RAYA, a restaurant concept by Richard Sandoval, showcases Pan-Latin Coastal Cuisine prepared with sustainable seafood, local produce, natural and organic meats, and Chef Sandoval’s signature Latin flavors. RAYA was named named “Restaurant of the Year” by Riviera Orange County in 2011.
RAYA is located in Ritz Carlton hotel in South Orange County. The room is beautiful, luxurious and unique. In good weather, the terrace is a better choice but inside the restaurant still offers a panoramic view of the ocean.
The menu is divided into three sections: shared, small plates, salads & soup, and specialties. We didn’t brother with the soup or salads because the offerings didn’t look that interesting. Instead, we focused on the restaurant specialties, starting with the wagyu beef tartare.
Wagyu stands for Japanese cow, but I highly doubt the beef come from Japan. It was still very tender, just not A5 level. The dish is prepared tableside using black garlic aioli, coinichon, cured egg yolk, pickled mustard seeds, green olive tapenade and grilled focaccia bread.
I’m not sure why the dish was done tableside. It wasn’t much of a show. They could have just as easily prepared it in the kitchen and brought it to the table, and you wouldn’t miss anything.
Roasted cauliflower with peanut guajillo sauce and smoked grape chimichurri. This is one strange dish. Take a whole cauliflower head, but don’t cut it up. Instead, roast the entire thing in the oven until you create a crust on the outside, then hide it in sauce. Strange but good.
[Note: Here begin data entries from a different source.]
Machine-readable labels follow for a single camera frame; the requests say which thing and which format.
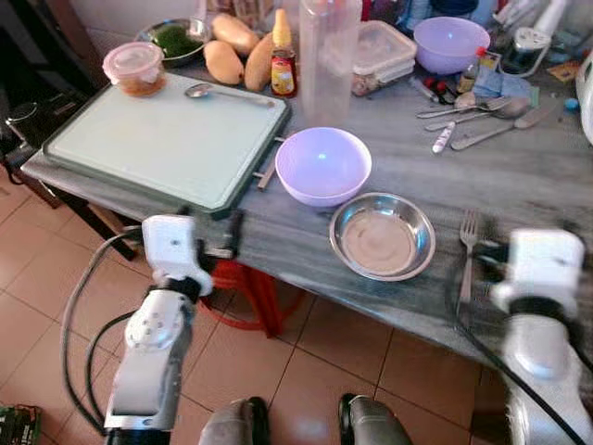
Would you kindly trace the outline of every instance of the metal bowl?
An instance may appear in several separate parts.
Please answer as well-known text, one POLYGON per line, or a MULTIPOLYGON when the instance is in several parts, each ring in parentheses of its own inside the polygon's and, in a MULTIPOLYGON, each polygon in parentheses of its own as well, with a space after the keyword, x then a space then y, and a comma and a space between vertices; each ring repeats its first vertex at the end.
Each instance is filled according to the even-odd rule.
POLYGON ((373 280, 403 281, 426 269, 436 238, 426 215, 407 199, 366 193, 334 213, 330 242, 354 272, 373 280))
POLYGON ((191 36, 196 40, 202 42, 202 44, 196 48, 194 51, 191 51, 187 54, 177 57, 165 57, 163 58, 163 65, 165 68, 176 68, 181 67, 192 61, 193 59, 197 58, 197 55, 200 51, 204 48, 204 45, 209 42, 211 38, 211 33, 208 25, 199 19, 171 19, 161 21, 160 23, 149 26, 138 32, 134 37, 135 42, 153 42, 155 34, 158 32, 160 28, 165 25, 181 25, 185 28, 185 30, 189 32, 190 27, 192 28, 191 36))

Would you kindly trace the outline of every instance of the plastic food container with red lid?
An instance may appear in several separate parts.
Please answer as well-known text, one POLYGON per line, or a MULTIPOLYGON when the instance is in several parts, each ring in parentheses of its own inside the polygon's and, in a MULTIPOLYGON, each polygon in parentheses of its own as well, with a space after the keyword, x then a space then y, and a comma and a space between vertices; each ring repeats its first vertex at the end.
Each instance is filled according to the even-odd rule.
POLYGON ((415 57, 416 44, 392 26, 379 20, 361 22, 352 93, 366 95, 411 73, 415 57))
POLYGON ((103 71, 126 95, 153 95, 165 85, 163 52, 155 44, 133 42, 109 51, 103 71))

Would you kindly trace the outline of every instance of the small bottle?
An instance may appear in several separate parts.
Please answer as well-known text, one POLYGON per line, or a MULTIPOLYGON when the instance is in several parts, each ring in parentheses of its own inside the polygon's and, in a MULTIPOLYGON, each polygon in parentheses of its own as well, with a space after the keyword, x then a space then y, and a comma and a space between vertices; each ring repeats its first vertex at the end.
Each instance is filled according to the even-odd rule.
POLYGON ((276 22, 271 32, 274 49, 271 53, 271 90, 280 97, 297 95, 297 53, 292 46, 286 11, 276 9, 276 22))
POLYGON ((475 61, 461 74, 460 82, 457 84, 457 92, 460 95, 472 91, 475 79, 478 77, 478 71, 480 70, 480 58, 485 54, 486 49, 483 46, 479 46, 475 52, 475 61))

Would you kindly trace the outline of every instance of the wall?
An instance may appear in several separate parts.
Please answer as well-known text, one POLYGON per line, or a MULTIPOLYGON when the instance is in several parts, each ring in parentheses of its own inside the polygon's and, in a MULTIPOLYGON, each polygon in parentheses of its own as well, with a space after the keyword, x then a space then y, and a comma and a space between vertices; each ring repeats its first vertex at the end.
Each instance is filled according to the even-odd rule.
POLYGON ((69 0, 100 56, 147 26, 189 17, 197 0, 69 0))

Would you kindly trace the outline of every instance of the tiled floor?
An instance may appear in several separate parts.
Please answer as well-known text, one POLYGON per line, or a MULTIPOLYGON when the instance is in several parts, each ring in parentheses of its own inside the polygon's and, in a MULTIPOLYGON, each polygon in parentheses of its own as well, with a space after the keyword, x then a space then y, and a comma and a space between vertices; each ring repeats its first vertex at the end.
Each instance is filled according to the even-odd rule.
MULTIPOLYGON (((58 360, 66 298, 98 242, 68 209, 50 210, 0 173, 0 401, 41 406, 43 444, 102 443, 65 396, 58 360)), ((143 261, 110 255, 87 288, 70 358, 81 394, 89 338, 139 304, 149 275, 143 261)), ((283 304, 296 294, 282 283, 278 292, 283 304)), ((216 307, 250 316, 232 293, 221 294, 216 307)), ((96 357, 103 407, 122 354, 120 337, 121 328, 106 336, 96 357)), ((275 339, 199 311, 172 442, 196 444, 212 410, 260 395, 271 405, 272 443, 337 445, 337 401, 355 392, 390 406, 416 445, 469 445, 481 372, 462 357, 311 295, 275 339)))
Seafood enchiladas made with shrimp, Dungeness crab and lobster. Covered with a creamy guajillo sauce and served with heirloom cherry tomatoes. One of the best tasting enchiladas I’ve ever tried. It’s also the most expensive enchilada I’ve ever tried.
The above dish is call Mariscos A Lo Macho, which is a traditional Peruvian seafood sauce that’s savory, hearty, fragrant, and slightly spicy. It can be pair with pretty much any seafood. In this case, RAYA paired the sauce with sea bass, tiger prawn and little neck calm mussels. Yucaa, tomato and salsa criolla complete the dish.
Scallops and pork belly on a cream corn sauce. The ingredients were all place on one side of the plate, making me wondered if something was suppose to be on the other side. Both scallops and pork belly were extremely tender.
RAYA had four desserts on the menu, and we decided to sample two of them: a peaches and cream parfait and a lemon cake. Both were really good and great way to end the meal.
Dinner for four came to a little over $100 per person, which is quite reasonable for a fine dinning restaurant. If you find yourself staying at the Ritz-Carlton, Laguna Niguel (it’s really in Dana Point), dinner at RAYA should be part of your itinerary.